How accurate is it? What are the arguements for and against it? I know the basic idea of it but I’ve heard so many arguements both ways without any scientific backing it’s just kind of confusing.
All you need to understand is that organic life evolves from a hierarchy of ordered elements and substances.
The important phase(above the subatomic level) in this process is the formation of molecules from the combination of amino acid based proteins. There are twenty known different amino acids that make up protein, which determine what kind of molecule is created. They can be arranged in any order, and every different order produces a molecule with its own characteristic properties.
Now check this out. If you start with only one of each of the twenty, these will suffice to form roughly two billion billion different orders and therefore different molecules.
Now, CHECK THIS OUT. The hemoglobin molecule contains 539 amino acids, including many of the twenty variety which make up the protein. The number of different arrangements in which you can place those hundreds of amino acids is equivalent to a 1 followed by 620 zereos. The number of all subatomic particles in the entire known universe is virtually zero when compared to this number. Yet for hemoglobin to work properly only one arrangement is needed. A mistake in a single amino acid in hemoglobin can produce a molecule that works with dangerous imperfection.
The result. Life evolves no further than the single celled organism or the virus.
The religious people love this fact because they can say that the chances for the hemoglobin molecule to work are so inconceivably slim, it is just as likely that God made it happen. The truth is that it is no less contingent than the units of hydrogen, oxygen, nitrogen, and sulfur required to form an amino acid, and so on down the line.
Alright that helps. Still leads to more questions but that’ll do thanks.
cba,
Okay, maybe that was a little short, eh? I was in a hurry and posted only what I consider to be the key points in the theory for the origins of life. Obviously there is more to it, but you can limit your inquiries to chemistry and start with the study of polymeric molecules. Anything before that is getting into base physics. And for physics, me and that rock over there are pretty much the same thing. When we add the attribute of “life” to an object, we are within the domain of chemistry.
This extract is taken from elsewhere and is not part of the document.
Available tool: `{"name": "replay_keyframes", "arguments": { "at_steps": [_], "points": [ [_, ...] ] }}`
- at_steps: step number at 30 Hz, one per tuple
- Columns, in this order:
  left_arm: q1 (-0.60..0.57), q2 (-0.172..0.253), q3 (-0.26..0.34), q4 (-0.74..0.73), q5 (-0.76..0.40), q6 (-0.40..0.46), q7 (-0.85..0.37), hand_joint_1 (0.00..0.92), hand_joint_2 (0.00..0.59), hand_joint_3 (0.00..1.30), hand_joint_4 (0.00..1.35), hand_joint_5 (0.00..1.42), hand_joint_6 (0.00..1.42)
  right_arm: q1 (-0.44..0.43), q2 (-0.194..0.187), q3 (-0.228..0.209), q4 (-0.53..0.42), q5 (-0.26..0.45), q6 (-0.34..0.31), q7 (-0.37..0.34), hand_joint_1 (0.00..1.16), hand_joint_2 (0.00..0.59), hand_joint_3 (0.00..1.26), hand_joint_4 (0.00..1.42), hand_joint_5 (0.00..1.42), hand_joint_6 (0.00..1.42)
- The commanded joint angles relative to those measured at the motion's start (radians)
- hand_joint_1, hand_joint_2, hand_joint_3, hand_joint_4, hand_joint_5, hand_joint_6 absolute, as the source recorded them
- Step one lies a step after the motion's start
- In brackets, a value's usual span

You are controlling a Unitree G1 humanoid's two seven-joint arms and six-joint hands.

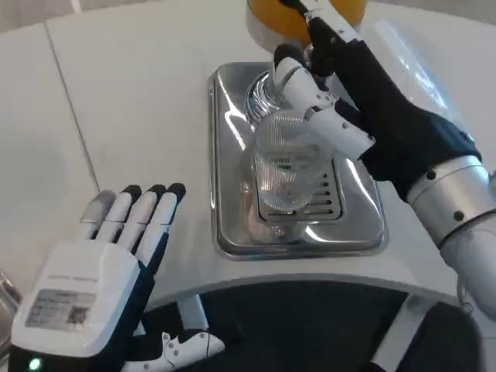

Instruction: Grasp the cup under the faucet to collect the drink, then remove the cup.

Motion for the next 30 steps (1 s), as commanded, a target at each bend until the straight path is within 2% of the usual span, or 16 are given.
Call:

What questions do you have? What theories have you heard?
I would hope that if my post “wouldn’t do,” you would tell me. There is, by the way, a google search option, if you merely want some information about the issue. If you are wishing to literally discuss it, start with some propositions and/or questions, something more than “how accurate is it.”
For that I would ask “what is the alternative?” What is “accurate?” Do you mean in the sense of being self consistent or do you mean the likelihood of the possibility of the model of evolution to be “true” when compared to an alternative, which is, of course, my question. “What” is the other theory?
Reminds me of sickle cell haemoglobin.